How many lines in the material contain the string "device"? Only the number is wanted.
....................
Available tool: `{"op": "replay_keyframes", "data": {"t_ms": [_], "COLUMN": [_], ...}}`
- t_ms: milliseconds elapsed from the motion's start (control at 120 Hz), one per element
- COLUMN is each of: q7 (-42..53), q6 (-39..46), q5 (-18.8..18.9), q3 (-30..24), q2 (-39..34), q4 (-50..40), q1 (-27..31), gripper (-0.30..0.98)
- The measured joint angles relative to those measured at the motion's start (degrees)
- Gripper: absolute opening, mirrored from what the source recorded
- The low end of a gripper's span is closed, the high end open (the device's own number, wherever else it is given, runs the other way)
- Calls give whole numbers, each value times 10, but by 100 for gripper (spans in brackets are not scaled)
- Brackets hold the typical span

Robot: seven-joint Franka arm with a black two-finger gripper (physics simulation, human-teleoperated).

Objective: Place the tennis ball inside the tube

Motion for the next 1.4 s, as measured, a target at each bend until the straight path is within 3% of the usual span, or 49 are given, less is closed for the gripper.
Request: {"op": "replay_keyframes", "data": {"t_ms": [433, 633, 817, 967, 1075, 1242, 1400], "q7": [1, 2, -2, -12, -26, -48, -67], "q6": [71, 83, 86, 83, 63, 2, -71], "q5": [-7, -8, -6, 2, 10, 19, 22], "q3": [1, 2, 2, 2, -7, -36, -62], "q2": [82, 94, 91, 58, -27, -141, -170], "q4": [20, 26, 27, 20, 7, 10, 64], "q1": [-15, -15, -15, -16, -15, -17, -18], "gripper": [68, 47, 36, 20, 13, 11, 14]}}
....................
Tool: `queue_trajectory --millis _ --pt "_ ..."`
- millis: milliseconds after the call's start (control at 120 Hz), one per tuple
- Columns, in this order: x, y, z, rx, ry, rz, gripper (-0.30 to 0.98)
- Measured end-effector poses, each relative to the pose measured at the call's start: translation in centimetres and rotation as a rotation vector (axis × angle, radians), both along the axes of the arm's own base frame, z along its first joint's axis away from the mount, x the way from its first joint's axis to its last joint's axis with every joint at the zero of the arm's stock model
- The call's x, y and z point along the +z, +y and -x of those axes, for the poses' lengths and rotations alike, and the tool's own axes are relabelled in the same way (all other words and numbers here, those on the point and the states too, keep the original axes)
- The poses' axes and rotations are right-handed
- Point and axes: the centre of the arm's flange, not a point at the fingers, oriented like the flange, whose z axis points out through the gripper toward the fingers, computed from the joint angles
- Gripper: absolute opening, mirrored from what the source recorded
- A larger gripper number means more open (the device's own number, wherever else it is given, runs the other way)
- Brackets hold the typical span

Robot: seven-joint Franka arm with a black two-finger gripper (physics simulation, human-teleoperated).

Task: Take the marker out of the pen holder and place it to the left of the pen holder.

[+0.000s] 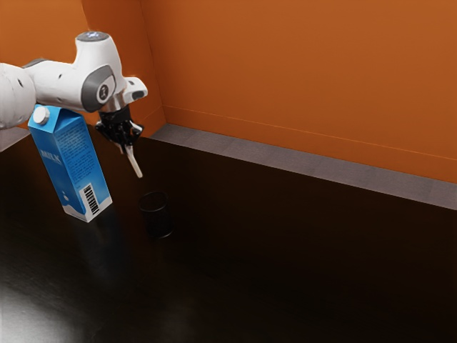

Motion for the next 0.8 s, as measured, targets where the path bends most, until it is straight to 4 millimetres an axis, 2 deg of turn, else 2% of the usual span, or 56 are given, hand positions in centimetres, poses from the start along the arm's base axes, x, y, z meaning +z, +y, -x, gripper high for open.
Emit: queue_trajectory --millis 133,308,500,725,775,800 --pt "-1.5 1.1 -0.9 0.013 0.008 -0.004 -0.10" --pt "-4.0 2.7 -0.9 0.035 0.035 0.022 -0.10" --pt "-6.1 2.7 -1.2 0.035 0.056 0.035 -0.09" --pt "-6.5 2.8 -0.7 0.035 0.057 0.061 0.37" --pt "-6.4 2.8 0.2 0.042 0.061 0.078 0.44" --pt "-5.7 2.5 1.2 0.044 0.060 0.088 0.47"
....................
(Reply) 2